Pick the correct ITR form (1 / 2 / 3 / 4) for your income mix, cross-check every TDS credit in AIS against Form 26AS, and file on time to avoid the 139(9) notice.

By MoneyKit EditorialReviewed by MoneyKit Tax Desk, Reviewed against CBDT circulars + e-filing portal user guidePublished Updated 14 min read

Every year, the Income Tax Department sends lakhs of “defective return” notices under Section 139(9) because taxpayers pick the wrong ITR form. This post covers the decision: which form fits which income mix, and how to reconcile TDS credits in AIS + Form 26AS before hitting submit — the single biggest pre-submit check that saves rework.

The short answer

Decision tree — which ITR form?

  1. Any business / profession income (not presumptive)? Yes → ITR-3.
  2. Business under presumptive scheme (44AD / ADA / AE)? Yes → ITR-4 (Sugam).
  3. Any capital gains / crypto / foreign asset / director or unlisted-share-holder status? Yes → ITR-2.
  4. More than one house property? Yes → ITR-2.
  5. Total income above ₹50 L? Yes → ITR-2 (even without capital gains).
  6. Salary + 1 house + interest income only, under ₹50L? ITR-1 (Sahaj).
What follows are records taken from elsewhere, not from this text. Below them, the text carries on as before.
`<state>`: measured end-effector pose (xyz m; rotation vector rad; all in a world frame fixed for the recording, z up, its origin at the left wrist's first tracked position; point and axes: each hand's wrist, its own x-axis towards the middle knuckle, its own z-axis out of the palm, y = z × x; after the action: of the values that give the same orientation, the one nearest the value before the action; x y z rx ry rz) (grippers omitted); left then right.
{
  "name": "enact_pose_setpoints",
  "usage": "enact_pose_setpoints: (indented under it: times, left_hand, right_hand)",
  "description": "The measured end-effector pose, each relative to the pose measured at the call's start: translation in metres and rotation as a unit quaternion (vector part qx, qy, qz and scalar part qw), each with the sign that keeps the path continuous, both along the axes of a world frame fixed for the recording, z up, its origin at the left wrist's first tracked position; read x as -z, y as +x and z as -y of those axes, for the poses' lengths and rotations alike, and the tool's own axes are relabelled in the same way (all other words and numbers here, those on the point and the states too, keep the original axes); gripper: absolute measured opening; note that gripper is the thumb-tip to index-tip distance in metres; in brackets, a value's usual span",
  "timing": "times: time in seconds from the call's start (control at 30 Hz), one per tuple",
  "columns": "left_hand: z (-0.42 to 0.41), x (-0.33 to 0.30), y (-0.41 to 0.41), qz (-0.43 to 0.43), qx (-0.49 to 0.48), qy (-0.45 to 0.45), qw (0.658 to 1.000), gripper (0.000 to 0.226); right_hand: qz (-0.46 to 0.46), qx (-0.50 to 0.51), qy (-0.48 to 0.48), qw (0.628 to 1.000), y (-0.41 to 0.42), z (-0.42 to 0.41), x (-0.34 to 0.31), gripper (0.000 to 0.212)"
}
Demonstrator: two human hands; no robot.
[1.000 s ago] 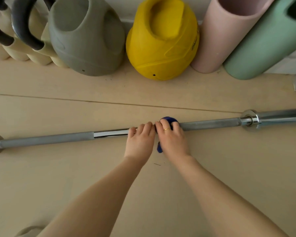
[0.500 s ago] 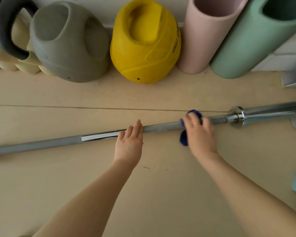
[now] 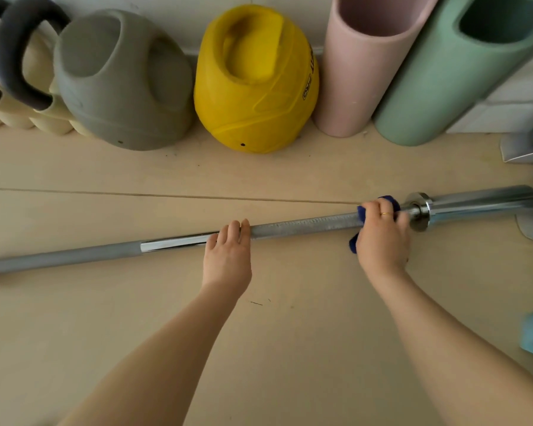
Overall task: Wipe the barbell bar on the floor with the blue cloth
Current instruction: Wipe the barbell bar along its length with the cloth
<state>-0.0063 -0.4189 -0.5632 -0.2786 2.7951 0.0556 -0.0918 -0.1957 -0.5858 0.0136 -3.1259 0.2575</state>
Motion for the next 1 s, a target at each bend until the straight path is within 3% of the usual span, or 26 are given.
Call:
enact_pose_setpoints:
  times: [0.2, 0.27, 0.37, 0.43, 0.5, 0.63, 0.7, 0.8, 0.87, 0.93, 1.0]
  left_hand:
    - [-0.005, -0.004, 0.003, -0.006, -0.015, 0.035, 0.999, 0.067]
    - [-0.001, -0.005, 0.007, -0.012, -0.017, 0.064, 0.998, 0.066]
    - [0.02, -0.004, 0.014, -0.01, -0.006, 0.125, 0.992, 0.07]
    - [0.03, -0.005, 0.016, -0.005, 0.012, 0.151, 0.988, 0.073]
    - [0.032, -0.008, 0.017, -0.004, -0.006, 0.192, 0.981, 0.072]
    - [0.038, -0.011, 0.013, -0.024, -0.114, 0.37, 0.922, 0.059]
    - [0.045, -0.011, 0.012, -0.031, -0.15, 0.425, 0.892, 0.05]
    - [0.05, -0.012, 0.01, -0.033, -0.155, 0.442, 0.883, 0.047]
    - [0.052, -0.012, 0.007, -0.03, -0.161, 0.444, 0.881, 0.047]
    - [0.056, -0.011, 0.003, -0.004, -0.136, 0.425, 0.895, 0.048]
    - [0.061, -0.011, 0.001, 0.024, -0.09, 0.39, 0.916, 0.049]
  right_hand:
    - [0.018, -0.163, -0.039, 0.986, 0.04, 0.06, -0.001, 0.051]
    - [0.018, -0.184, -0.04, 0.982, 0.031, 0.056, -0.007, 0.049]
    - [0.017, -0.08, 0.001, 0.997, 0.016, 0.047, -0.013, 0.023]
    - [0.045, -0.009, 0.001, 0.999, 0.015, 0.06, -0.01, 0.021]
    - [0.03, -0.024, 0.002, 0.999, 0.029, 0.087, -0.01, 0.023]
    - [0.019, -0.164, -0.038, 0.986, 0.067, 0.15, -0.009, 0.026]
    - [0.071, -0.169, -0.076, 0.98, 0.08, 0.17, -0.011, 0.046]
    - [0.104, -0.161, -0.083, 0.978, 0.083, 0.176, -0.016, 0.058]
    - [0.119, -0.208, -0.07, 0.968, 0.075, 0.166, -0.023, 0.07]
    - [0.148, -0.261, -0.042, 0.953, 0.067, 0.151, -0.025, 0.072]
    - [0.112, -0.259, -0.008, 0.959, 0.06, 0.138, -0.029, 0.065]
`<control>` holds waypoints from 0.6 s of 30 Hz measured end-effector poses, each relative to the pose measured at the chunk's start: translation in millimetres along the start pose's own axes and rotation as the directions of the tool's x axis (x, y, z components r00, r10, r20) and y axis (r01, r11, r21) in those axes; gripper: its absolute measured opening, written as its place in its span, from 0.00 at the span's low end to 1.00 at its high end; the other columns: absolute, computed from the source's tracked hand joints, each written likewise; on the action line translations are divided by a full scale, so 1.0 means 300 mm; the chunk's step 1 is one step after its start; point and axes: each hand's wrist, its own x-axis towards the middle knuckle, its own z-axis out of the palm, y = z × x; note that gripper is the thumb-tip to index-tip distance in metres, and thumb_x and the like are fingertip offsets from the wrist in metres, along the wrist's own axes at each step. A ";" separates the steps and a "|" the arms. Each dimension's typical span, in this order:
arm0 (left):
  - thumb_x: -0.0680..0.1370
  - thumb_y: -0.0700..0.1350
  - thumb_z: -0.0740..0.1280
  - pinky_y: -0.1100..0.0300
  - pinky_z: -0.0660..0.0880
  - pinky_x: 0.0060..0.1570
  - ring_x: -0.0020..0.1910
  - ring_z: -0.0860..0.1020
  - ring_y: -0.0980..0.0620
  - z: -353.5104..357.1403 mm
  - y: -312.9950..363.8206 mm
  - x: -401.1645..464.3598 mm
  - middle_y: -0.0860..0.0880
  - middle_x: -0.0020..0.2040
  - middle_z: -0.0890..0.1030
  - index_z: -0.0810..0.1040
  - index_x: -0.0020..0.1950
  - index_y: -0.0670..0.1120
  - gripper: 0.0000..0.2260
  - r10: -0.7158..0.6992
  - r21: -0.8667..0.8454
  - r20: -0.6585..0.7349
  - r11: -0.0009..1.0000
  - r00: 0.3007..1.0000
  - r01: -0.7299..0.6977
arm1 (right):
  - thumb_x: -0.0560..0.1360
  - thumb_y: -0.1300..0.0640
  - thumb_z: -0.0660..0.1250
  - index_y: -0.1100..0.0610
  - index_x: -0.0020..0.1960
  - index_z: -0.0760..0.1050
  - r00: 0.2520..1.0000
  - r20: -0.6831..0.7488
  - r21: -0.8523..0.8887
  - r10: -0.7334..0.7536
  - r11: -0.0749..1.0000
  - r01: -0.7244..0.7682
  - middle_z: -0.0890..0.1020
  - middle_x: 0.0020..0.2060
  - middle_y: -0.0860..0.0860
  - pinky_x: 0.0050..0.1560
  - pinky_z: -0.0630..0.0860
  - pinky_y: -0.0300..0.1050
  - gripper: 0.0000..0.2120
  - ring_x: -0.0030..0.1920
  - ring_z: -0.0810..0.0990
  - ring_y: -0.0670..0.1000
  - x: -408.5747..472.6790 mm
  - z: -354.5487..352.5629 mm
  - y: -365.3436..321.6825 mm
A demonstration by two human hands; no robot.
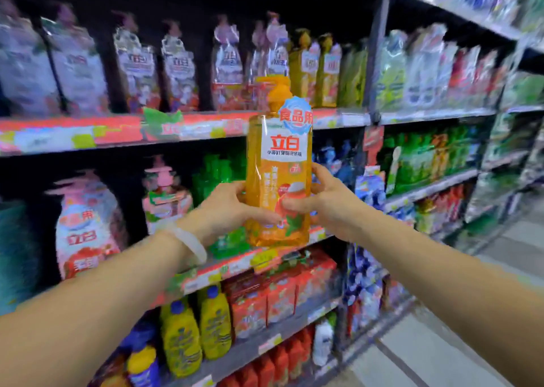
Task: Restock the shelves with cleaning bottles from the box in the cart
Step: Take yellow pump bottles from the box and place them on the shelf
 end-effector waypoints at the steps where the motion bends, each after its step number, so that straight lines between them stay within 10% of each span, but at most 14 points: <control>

The “one crypto trade forces ITR-2” rule

Even a single VDA transaction during the year mandates ITR-2 or ITR-3. ITR-1 has no Schedule VDA. Filing ITR-1 with crypto is a defective return under Section 139(9); you’ll get 15 days to revise before the return is treated as non-existent. See our crypto tax post for the full VDA filing flow.

Same trap for any year where you sold property, mutual fund units realised as STCG/LTCG, or held foreign assets during the year (even if you didn’t sell).

AIS vs Form 26AS — two TDS-credit views

The IT Department offers two statements that overlap but aren’t identical:

Form 26AS

Classic tax-credit statement. Shows:

Source: TIN-NSDL; populated from quarterly TDS/TCS returns filed by deductors.

AIS (Annual Information Statement) + TIS

Introduced 2021. Richer than 26AS; includes:

Source: multiple data aggregators under Rule 114E. Accessed via e-filing portal → Services → AIS.

TIS (Taxpayer Information Summary) is the simplified rollup. Start with TIS for high-level confirmation, drill into AIS for line-item detail.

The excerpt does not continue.